Tours

Droit d'interpellation des élus à Tours : "Un simulacre de démocratie" pour l'opposition

Le nouveau dispositif de questions des habitants fait débat.

C’est une nouvelle disposition qui fait la fierté de la majorité municipale d’Emmanuel Denis. Depuis ce mercredi 16 décembre, chaque conseil municipal verra des habitants intervenir en séance pour poser des questions aux élus, ou plus précisément à la majorité EELV-PS-Insoumis-PCF.

La nuance est importante pour les deux groupes d’opposition « Tours Nous Rassemble » de Christophe Bouchet et « Les Progressistes » de Benoist Pierre qui dénoncent un "simulacre de démocratie" avec ce dispositif, pas à la hauteur selon eux des promesses faites par Emmanuel Denis de promouvoir plus de démocratie directe.
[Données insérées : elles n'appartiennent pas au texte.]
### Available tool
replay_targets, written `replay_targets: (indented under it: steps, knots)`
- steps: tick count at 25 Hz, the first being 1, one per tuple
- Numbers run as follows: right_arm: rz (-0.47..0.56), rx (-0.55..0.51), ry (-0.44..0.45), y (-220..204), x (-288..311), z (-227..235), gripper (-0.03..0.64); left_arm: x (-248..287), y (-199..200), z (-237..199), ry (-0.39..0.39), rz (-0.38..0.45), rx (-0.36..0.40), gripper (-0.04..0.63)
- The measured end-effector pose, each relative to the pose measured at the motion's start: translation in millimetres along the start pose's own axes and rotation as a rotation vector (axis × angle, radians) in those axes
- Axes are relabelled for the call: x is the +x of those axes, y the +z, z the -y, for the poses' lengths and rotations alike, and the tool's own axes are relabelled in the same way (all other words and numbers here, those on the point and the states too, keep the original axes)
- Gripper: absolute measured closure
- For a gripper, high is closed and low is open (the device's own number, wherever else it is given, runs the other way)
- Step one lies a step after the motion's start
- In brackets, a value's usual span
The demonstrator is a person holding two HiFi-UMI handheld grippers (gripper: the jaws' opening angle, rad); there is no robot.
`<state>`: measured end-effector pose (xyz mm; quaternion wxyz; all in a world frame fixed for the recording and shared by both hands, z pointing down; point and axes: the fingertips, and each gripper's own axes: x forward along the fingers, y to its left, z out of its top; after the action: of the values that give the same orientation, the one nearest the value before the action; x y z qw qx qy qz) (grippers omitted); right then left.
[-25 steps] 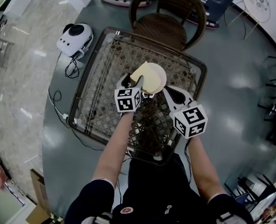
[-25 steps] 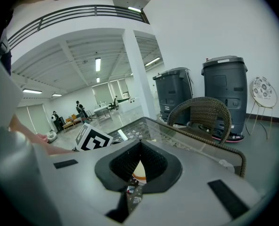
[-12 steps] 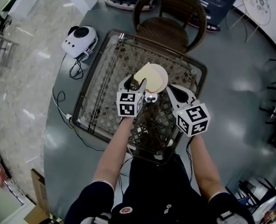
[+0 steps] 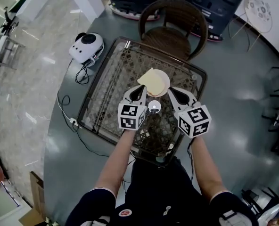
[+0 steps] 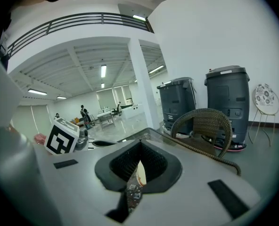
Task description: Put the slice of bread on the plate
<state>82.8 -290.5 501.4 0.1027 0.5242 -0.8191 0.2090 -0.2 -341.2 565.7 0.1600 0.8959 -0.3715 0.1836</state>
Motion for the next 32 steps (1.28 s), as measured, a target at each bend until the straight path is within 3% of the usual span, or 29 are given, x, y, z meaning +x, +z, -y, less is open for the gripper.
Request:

Concrètement, chaque habitant peut poser des questions en les envoyant préalablement (un délai de 15 jours est demandé). Parmi celles-ci une commission d’élus (à laquelle les groupes d’opposition ont refusé pour le moment de participer en dénonçant le procédé) sélectionne trois questions qui sont posées au sein du conseil par les habitants. Le maire de Tours s’engageant par ailleurs à répondre à toutes les autres et à rendre public ses réponses.

Relire notre article : On vous explique comment poser une question au conseil municipal de Tours

Pour la première de ce dispositif, ce sont 29 questions qui ont été envoyées et 3 retenues pour être posées directement de vive voix en séance : trois questions sur la sécurité à la Rotonde, le tri des déchets verts et sur le vélo en ville qui ont été choisis.

« Je vis dans le quartier de la Rotonde depuis 18 ans et depuis 3 ans depuis la fermeture de la station Total c’est devenu infernal avec une bande présente du matin au soir, dealant et créant de l’insécurité »s’est alarmée une habitante invitée à poser sa question aux élus.

De quoi permettre à l’adjoint à la tranquillité publique Philippe Geiger de répondre sur la prise au sérieux du problème, d’évoquer des patrouilles policières permettant d’agir, avec le risque néanmoins de déplacer le problème, ou encore du travail de médiation entamé avec la préfecture…

Deuxième question sur le tri des déchets verts et l’absence de collecte de ce type de déchets en porte-à-porte : « Je suis pour qu’on étudie la mise en place pour l’an prochain. On va faire un test à partir du printemps sur deux secteurs : Sainte Radegonde et Beaujardin soit 20 000 logements et un objectif de 5 à 6 tonnes de déchets verts ramassés par semaine qui seront valorisés » répond Martin Cohen pour la ville.   

Pas de quoi convaincre les élus d’opposition qui évoquent « de la com » (Olivier Lebreton) ou encore « une vérité assénée » (Benoist Pierre). Du côté des Progressistes, la colère était même grande, le groupe d’opposition ayant eux-mêmes des questions d’habitants à formuler, mais renvoyées en fin de séance. D’une manière générale, c’est l’absence de débat possible autour de ces questions qui agace l’opposition, sans lequel « on ne peut pas appeler cela de la démocratie » pour Benoist Pierre.